Your task:
Among the lines of data below, reproduce only those from the one with "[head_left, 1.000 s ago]" through the one with "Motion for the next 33", exactly as they stand, both ends included.
======== Entries provided
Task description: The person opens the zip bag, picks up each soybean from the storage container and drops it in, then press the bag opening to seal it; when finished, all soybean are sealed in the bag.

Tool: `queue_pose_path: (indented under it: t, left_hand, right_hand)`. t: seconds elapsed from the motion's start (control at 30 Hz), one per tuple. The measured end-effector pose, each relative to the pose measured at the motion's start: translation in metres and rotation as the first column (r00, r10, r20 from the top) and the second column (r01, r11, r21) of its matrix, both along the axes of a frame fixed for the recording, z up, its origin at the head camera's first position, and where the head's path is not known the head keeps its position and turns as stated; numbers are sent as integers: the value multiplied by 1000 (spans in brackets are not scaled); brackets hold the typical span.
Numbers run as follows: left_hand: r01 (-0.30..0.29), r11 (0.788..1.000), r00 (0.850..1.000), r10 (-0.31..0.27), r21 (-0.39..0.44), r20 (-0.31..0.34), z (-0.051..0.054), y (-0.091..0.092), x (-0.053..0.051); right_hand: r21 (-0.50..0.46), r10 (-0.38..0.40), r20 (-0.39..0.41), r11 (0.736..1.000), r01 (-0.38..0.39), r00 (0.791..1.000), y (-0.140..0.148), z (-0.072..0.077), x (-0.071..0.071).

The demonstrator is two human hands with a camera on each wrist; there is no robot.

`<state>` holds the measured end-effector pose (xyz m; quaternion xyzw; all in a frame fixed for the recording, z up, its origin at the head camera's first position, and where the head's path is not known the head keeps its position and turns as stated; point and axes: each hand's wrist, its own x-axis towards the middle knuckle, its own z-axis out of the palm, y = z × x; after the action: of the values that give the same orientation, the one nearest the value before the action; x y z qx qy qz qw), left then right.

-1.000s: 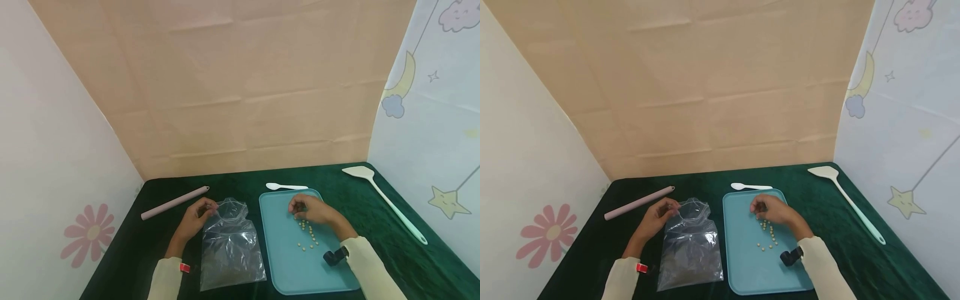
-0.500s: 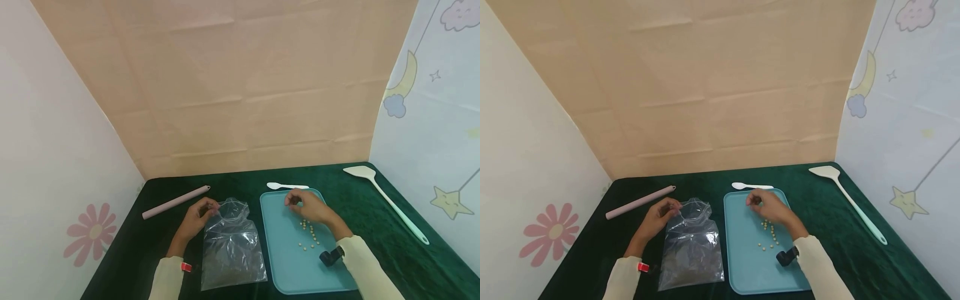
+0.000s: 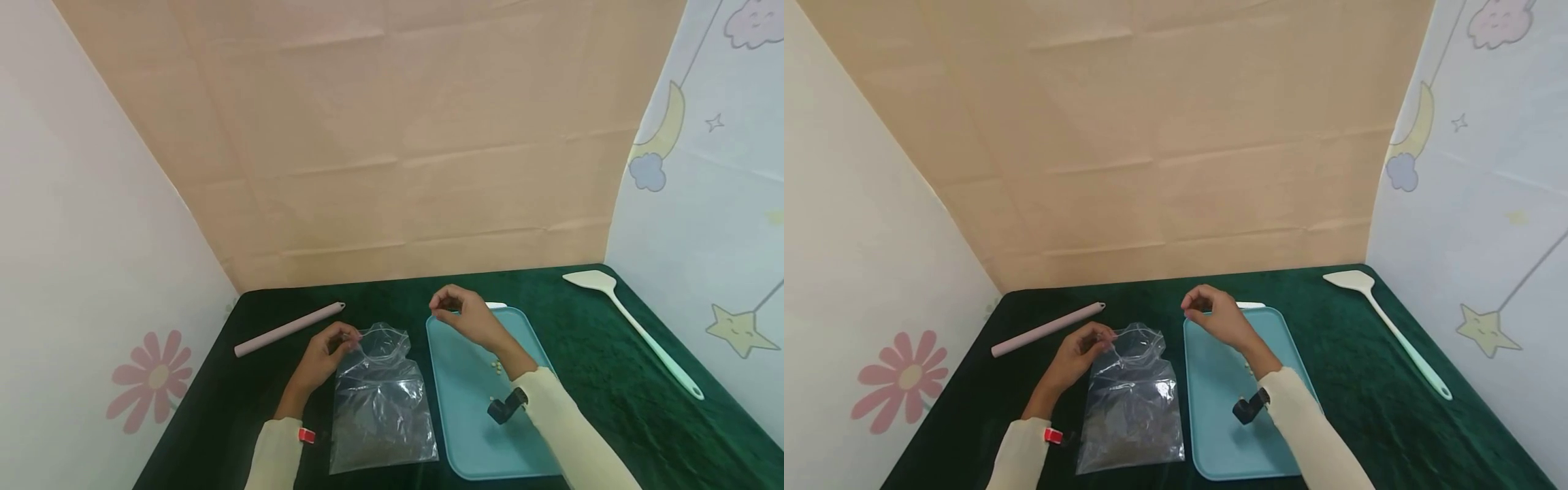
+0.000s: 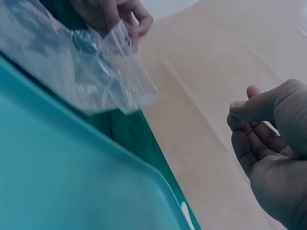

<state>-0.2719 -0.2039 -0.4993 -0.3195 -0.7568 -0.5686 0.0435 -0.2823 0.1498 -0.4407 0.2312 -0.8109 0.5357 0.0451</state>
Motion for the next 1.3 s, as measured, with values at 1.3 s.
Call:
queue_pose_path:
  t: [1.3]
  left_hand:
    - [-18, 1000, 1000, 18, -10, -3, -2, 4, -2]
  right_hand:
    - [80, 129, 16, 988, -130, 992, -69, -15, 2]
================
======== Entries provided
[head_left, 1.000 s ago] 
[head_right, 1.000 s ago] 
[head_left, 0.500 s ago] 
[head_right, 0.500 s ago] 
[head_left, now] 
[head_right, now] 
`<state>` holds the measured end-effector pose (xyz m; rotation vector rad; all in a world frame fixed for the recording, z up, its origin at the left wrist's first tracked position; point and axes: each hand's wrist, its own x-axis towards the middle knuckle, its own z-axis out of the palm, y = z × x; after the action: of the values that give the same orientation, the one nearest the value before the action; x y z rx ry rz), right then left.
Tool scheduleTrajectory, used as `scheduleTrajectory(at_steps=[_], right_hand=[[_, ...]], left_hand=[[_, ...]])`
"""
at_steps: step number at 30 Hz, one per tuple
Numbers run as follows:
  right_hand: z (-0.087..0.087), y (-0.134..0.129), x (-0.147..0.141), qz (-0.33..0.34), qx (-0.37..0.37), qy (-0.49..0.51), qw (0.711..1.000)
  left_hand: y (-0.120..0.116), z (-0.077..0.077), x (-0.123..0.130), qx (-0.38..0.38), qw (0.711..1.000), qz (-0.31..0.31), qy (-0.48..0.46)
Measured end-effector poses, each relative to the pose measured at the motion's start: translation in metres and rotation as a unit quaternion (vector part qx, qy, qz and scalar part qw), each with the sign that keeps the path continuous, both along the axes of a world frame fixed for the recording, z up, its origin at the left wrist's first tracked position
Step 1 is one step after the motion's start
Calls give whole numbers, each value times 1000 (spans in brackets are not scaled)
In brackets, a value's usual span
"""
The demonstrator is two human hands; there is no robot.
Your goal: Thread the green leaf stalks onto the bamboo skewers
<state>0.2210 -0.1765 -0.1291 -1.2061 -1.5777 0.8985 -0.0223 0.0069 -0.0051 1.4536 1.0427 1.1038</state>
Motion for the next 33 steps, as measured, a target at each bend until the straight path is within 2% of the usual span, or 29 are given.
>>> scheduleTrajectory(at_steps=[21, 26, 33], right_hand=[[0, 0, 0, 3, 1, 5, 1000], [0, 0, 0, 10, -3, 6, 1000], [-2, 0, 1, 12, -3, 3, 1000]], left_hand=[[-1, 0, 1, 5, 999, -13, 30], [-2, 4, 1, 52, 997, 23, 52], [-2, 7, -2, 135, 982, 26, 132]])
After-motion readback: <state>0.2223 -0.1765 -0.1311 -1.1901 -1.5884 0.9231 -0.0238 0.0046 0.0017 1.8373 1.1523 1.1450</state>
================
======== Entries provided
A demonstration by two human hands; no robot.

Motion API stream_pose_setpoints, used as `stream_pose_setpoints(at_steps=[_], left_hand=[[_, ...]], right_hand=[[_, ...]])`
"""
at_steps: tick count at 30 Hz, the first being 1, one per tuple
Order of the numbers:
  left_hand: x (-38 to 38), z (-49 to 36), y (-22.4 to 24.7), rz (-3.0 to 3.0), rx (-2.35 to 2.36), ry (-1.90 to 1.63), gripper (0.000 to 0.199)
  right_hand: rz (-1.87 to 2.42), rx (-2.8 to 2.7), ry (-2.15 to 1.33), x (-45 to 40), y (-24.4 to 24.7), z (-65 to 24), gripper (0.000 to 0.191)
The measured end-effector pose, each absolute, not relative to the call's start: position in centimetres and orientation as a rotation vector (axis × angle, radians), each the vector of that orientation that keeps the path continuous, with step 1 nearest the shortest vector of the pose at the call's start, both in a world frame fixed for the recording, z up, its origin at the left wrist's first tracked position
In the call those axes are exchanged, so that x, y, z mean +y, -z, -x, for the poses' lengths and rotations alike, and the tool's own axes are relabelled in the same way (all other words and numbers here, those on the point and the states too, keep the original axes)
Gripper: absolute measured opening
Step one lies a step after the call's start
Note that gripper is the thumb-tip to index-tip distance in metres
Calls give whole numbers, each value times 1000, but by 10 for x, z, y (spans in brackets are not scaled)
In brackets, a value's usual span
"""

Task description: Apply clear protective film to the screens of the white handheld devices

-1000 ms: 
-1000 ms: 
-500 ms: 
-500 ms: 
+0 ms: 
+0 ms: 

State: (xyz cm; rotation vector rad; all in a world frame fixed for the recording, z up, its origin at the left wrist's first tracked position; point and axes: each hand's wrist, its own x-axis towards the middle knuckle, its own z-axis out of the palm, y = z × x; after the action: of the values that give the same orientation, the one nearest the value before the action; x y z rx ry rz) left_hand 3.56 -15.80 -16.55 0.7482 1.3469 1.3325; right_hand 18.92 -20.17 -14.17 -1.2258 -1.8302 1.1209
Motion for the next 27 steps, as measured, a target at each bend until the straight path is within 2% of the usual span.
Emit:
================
Answer to the exercise:
[head_left, 1.000 s ago] 
[head_right, 1.000 s ago] 
[head_left, 0.500 s ago] 
[head_right, 0.500 s ago] 
[head_left, now] 
[head_right, now] 
`<state>` holds the measured end-effector pose (xyz m; rotation vector rad; all in a world frame fixed for the recording, z up, its origin at the left wrist's first tracked position; point and axes: each hand's wrist, its own x-axis towards the middle knuckle, its own z-axis out of the palm, y = z × x; after the action: of the values that give the same orientation, the one nearest the value before the action; x y z rx ry rz), right then left.
Tool scheduleTrajectory, used as `scheduleTrajectory(at_steps=[_], right_hand=[[_, ...]], left_hand=[[_, ...]])`
"""
at_steps: step number at 30 Hz, one per tuple
Numbers run as follows:
  right_hand: z (-0.087..0.087), y (-0.134..0.129), x (-0.147..0.141), qz (-0.33..0.34), qx (-0.37..0.37), qy (-0.49..0.51), qw (0.711..1.000)
  left_hand: y (-0.120..0.116), z (-0.077..0.077), x (-0.123..0.130), qx (-0.38..0.38), qw (0.711..1.000), qz (-0.31..0.31), qy (-0.48..0.46)
Measured end-effector poses, each relative to the pose measured at the motion's start: translation in metres and rotation as a unit quaternion (vector part qx, qy, qz and scalar part qw), each with the sign that keeps the path continuous, both along the axes of a world frame fixed for the recording, z up, its origin at the left wrist's first tracked position
Step 1 is one step after the motion's start
Calls give whole numbers, each value times 1000 (spans in brackets are not scaled)
In brackets, a value's usual span
"""
The demonstrator is two human hands; there is no robot.
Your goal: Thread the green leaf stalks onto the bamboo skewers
<state>0.2210 -0.1765 -0.1291 -1.2061 -1.5777 0.8985 -0.0223 0.0069 -0.0051 1.4536 1.0427 1.1038</state>
Motion for the next 33 steps, as measured, a target at each bend until the straight path is within 2% of the usual span, or 29 are given.

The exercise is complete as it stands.